Far-right terrorism operates much differently than radical Islamic terrorism, which makes it difficult to meaningfully compare the two. Far-right terrorism is largely the domain of radicalized lone actors rather than organized groups. As reported by Dutch research publication Perspectives on Terrorism, “Lone-actor terrorism is not unique to one particular extremist ideology, yet in some ways its 20th and 21st century emergence is strongly tied to developments in right-wing extremism.” Another study on the topic by Studies in Conflict & Terrorism defines what it calls “far-right loner” terrorism, stating that “loners do not directly associate with other active extremists, but instead, become radicalized through extremist group propaganda, literature, and Internet websites.” It also found that, among far-right loner terrorists in the US, “the overall most common primary ideological issue was animus toward race/ethnic minorities.”
While Islamic terrorism has been in decline since 2014, far-right terrorism is currently on the rise. The GTI reported a record high of far-right terrorist attacks in 2017—more than in the previous two years combined—and the frequency of these attacks has been climbing steadily since 2002. Furthermore, according to seven decades of data compiled by the National Consortium for the Study of Terrorism and Responses to Terrorism, the far right is responsible for radicalizing almost twice as many Americans as have been radicalized by Islam.
Chrystia Freeland is far from the only politician with curbing this decade’s marked increase in far-right and white-nationalist terrorism at the top of her agenda. In November, French president Emmanuel Macron warned of both the rising threat of the far right and the complacency many seem to exhibit toward that threat.
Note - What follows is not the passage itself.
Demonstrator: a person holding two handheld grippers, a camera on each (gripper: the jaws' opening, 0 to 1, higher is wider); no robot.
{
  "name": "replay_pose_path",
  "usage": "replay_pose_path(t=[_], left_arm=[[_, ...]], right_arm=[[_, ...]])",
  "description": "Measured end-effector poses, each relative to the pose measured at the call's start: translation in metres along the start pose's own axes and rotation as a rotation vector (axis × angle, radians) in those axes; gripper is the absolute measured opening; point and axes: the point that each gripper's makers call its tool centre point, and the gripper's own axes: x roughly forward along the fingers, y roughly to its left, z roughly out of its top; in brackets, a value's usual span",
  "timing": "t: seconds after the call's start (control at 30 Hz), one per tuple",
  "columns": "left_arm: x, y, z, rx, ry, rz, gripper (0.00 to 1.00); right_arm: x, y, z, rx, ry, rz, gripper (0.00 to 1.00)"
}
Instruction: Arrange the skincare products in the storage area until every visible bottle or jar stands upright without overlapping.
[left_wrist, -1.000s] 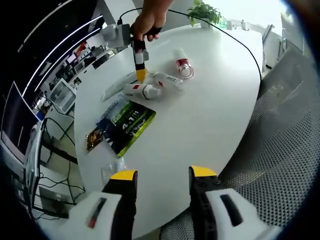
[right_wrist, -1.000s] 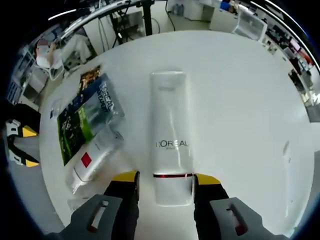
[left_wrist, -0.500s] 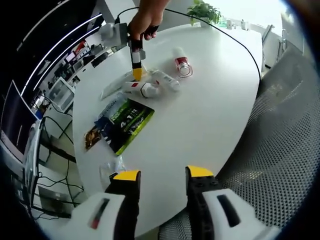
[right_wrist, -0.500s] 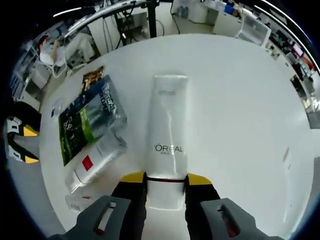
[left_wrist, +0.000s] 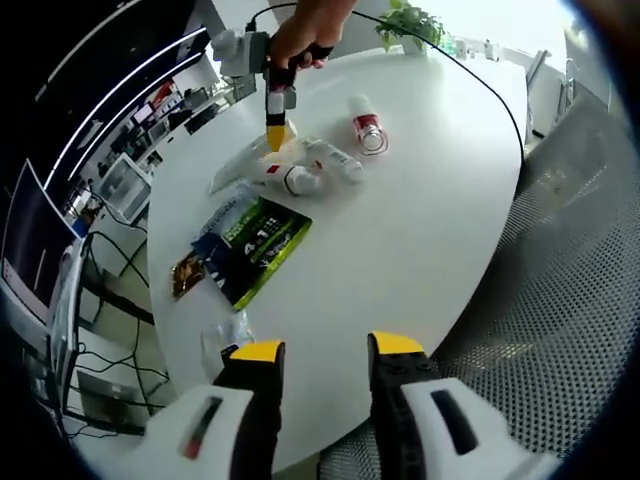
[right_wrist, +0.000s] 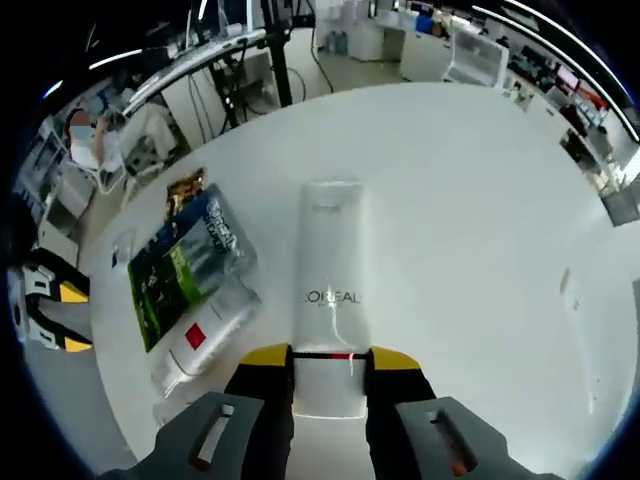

In the wake of the Christchurch mosque attack that killed fifty people in March (more than twice as many as were killed by the radical far right in all of 2017), New Zealand prime minister Jacinda Ardern called for governments around the world to help address this increasingly urgent issue.
Relative to groups like ISIL, lone-actor far-right terrorism claims far fewer lives. But based on terrorism’s most widely accepted definition, casualties are not the point. According to a recent report by the International Centre for Counter-Terrorism, “far-right violence has a potential risk of being misunderstood and under-classified, thus creating the perception among victims of that violence that democratic countries ‘are blind on the right side.’ This erosion of trust in the rule of law and the monopoly of force is one goal of extreme right-wing terrorists.” In this view, attempts to downplay the radical far right’s threat to society—especially to the lives of people of colour and their faith in public institutions—contribute to the problem.